> [Directions for this task]:
Copy out every line of the listing in which "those" appears.

> [Recorded information]:
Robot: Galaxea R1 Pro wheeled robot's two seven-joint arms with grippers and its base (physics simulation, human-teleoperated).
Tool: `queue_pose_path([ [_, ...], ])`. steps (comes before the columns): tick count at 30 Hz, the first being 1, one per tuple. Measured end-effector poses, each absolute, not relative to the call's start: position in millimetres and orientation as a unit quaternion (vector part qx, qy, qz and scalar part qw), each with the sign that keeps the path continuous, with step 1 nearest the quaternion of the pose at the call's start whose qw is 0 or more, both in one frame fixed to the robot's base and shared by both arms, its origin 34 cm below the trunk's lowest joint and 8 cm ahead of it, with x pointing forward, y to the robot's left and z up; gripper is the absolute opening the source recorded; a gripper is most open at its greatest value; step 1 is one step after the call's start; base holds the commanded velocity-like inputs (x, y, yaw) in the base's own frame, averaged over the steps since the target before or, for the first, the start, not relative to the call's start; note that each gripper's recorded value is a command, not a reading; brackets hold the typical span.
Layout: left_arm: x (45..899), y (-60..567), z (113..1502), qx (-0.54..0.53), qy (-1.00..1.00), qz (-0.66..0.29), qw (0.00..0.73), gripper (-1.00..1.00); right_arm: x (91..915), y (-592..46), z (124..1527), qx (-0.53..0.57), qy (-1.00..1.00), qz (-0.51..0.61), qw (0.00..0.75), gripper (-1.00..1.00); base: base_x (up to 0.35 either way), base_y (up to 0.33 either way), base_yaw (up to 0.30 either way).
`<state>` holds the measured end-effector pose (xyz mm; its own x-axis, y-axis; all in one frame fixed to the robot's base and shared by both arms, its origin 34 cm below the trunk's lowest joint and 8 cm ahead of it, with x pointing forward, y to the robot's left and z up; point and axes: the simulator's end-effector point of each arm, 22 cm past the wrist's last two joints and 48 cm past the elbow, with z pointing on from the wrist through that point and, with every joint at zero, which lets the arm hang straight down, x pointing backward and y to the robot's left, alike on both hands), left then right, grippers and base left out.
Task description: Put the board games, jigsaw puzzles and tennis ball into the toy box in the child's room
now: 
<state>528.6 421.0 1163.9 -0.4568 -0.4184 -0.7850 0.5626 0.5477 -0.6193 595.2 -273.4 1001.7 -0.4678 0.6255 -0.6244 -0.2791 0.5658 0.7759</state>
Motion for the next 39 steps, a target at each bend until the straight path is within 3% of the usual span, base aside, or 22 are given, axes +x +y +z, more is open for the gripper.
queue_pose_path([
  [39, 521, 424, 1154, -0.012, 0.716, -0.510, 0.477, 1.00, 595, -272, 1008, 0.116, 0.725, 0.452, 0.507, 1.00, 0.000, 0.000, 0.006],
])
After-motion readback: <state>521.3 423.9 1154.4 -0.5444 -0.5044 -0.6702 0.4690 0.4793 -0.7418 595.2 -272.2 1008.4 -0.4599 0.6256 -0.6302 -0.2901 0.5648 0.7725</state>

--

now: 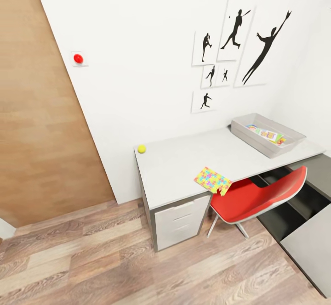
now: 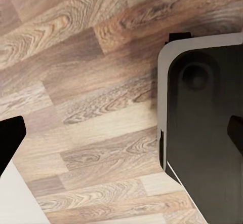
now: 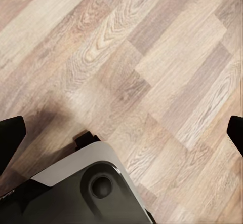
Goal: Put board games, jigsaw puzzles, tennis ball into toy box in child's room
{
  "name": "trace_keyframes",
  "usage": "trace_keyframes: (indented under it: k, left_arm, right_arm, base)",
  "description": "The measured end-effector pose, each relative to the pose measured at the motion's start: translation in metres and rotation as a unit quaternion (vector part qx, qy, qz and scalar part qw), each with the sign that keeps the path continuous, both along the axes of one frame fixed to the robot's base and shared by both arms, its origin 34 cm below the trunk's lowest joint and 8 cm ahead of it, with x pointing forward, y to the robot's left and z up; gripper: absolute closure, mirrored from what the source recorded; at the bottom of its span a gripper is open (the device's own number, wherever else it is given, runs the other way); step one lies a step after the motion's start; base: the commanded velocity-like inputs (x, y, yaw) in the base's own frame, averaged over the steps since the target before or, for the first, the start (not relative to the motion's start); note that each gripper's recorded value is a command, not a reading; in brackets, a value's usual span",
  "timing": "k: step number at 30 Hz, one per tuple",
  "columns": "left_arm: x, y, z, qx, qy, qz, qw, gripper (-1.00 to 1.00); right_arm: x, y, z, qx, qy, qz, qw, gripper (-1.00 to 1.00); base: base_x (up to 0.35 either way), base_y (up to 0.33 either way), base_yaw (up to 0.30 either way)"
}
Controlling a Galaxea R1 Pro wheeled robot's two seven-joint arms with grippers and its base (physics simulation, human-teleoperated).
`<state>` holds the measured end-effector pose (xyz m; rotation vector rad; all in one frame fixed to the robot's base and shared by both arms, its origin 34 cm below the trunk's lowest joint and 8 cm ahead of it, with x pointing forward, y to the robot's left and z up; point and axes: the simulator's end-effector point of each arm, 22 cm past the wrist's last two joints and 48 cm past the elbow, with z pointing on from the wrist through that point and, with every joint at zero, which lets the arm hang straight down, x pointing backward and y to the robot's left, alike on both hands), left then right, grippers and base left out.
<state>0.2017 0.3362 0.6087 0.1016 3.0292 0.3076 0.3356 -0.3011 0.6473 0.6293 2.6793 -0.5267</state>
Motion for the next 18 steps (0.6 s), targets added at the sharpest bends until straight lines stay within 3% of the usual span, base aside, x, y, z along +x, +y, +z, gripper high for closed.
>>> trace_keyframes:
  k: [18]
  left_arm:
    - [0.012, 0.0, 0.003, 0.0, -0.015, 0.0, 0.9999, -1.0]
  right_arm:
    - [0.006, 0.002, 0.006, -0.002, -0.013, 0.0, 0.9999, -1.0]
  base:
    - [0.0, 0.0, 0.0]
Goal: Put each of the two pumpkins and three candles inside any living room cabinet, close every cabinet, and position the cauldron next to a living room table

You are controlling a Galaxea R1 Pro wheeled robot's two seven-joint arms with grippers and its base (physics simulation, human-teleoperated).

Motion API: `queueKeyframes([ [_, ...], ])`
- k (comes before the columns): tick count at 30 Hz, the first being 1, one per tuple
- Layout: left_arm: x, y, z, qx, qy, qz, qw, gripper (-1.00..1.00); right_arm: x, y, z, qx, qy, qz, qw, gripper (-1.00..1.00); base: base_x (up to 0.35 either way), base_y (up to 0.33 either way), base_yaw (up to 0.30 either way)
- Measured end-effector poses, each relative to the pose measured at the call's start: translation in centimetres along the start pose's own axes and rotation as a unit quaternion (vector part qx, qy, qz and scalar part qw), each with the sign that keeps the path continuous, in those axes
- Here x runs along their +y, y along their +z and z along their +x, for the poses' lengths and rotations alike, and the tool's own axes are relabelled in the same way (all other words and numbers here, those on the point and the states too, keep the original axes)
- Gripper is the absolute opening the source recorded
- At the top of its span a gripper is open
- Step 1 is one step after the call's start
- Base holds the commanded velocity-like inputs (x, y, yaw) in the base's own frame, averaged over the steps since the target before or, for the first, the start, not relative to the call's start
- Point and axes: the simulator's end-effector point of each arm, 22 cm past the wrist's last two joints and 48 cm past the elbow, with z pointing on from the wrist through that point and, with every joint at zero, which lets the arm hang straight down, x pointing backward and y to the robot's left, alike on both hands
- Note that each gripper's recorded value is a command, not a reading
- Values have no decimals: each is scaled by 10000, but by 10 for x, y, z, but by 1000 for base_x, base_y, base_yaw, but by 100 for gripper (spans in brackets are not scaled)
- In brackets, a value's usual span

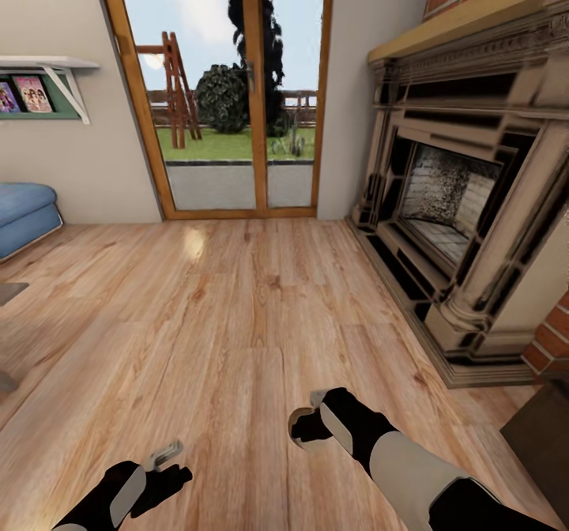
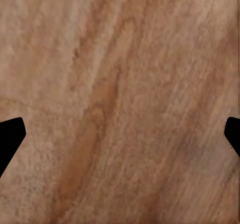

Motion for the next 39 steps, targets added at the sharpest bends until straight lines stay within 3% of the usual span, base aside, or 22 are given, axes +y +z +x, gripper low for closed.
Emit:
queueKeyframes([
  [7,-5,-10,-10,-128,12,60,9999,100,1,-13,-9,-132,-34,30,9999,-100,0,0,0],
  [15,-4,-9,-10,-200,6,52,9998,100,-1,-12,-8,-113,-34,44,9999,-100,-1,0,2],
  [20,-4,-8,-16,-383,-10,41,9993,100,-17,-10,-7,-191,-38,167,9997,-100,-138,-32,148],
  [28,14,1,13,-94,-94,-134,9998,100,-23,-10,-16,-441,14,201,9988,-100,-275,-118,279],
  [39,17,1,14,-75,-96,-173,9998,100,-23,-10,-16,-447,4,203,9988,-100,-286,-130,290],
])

> [Solution to the exercise]:
- Measured end-effector poses, each relative to the pose measured at the call's start: translation in centimetres along the start pose's own axes and rotation as a unit quaternion (vector part qx, qy, qz and scalar part qw), each with the sign that keeps the path continuous, in those axes
- Here x runs along their +y, y along their +z and z along their +x, for the poses' lengths and rotations alike, and the tool's own axes are relabelled in the same way (all other words and numbers here, those on the point and the states too, keep the original axes)

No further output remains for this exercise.